The kid thought about that. “Really? I thought it was Peoria.” He put the gun away and looked at my face. “That’s fuckin nasty, man.” He pronounced man as me-yan. “But at least you aren’t one of those things. They’re pretty stupid, you know? I mean, they think, but all they think about is going apeshit on people cause they got the blood munchies.”
“I’m Louis Bellemer,” I said. Sibilants were tough with my cheek wound. The letter S became a hiss. “This is my wife, Jillian.”
“Benjamin Lively.” The kid said. He let out a slow laugh. I looked at his bloodshot eyes. The kid was baked.
“We thought there would be more people here,” Jillian said.
The kid nodded. “Me too. I usually hang out down here with other bike messengers, man. But when the craziness started everyone bolted. I guess people headed home or got out of the city. I didn’t want to risk leaving a safe area so I found an unlocked building and smoked a bowl and crashed on a bench in the lobby. Next thing I know the SFPD are running back and forth and saying the bridges are a no-go, so I’m boned.”

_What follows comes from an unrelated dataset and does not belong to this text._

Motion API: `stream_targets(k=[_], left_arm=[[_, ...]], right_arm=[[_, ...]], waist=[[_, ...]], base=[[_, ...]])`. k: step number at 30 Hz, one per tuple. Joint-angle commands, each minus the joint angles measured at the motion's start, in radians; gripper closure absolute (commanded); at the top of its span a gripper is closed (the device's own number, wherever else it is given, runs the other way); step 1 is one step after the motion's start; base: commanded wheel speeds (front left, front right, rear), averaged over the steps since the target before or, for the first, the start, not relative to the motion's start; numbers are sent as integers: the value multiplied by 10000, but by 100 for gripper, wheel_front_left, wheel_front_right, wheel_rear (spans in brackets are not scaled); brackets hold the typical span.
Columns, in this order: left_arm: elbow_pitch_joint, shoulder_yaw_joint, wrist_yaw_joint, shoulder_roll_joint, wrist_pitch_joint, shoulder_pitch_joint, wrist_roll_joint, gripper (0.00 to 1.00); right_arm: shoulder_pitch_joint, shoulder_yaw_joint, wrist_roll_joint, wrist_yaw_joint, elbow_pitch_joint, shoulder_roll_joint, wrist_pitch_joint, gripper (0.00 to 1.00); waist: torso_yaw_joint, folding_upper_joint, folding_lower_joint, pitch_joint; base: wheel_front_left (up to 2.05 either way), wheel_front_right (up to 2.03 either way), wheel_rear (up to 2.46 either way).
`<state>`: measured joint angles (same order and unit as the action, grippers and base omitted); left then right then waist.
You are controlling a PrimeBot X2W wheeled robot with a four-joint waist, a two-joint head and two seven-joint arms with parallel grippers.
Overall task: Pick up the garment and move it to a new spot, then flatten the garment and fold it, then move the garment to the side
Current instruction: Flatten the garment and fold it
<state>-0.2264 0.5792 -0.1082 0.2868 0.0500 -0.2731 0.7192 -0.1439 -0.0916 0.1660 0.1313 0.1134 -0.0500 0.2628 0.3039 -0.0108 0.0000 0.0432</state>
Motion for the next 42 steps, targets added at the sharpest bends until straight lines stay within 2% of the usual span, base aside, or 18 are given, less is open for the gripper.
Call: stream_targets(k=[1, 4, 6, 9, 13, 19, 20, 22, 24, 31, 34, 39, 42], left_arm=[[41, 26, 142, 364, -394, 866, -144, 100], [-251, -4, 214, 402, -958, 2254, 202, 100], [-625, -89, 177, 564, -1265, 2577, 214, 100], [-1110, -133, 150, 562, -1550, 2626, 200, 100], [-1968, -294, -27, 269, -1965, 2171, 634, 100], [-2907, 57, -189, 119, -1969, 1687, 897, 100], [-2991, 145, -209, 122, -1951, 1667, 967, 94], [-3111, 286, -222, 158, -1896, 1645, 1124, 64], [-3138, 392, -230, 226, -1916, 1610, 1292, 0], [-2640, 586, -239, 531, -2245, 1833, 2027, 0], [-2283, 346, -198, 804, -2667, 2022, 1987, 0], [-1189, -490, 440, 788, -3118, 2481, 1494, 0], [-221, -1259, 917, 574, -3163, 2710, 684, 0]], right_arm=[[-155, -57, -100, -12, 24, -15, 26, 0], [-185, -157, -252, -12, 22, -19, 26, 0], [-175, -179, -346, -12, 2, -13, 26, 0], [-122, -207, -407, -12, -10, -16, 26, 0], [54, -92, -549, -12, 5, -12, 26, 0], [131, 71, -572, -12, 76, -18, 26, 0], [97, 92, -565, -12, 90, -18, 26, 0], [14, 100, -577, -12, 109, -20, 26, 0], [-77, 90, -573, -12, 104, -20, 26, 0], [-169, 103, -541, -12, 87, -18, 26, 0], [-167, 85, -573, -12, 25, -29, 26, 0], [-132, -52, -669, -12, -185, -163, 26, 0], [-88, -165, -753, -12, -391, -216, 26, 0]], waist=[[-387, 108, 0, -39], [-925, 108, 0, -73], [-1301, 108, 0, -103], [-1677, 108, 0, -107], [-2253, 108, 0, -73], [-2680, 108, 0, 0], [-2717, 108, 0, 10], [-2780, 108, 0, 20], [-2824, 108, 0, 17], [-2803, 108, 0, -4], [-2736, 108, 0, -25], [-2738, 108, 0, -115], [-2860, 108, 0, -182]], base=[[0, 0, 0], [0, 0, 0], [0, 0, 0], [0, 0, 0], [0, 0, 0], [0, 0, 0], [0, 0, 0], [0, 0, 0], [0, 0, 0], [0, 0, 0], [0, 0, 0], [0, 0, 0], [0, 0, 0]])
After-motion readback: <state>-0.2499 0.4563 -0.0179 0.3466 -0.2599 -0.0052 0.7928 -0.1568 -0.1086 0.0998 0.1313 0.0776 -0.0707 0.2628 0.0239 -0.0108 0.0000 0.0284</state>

There were seats here at McKesson Plaza, arranged in long concrete steps like seats in a Greek theater. They wrapped around the entrance to the underground BART and MUNI trains. A week ago it was a popular place for local cube rats to get some fresh air and eat lunch, before the world went all to hell. Benjamin sat down and placed the glass holding the flickering candle at his feet.
Jillian sat beside him. “Your family?”
Benjamin forced a smile. “They’re up the coast. Near Eureka. I’m pretty sure they’ll be OK. They’re out in the country.”
Jillian put her arm around him and gave him a hug. A complete stranger. I could never do that.
Benjamin wiped his eyes. He looked so young. He should have been starting college, or partying with friends, not living like this.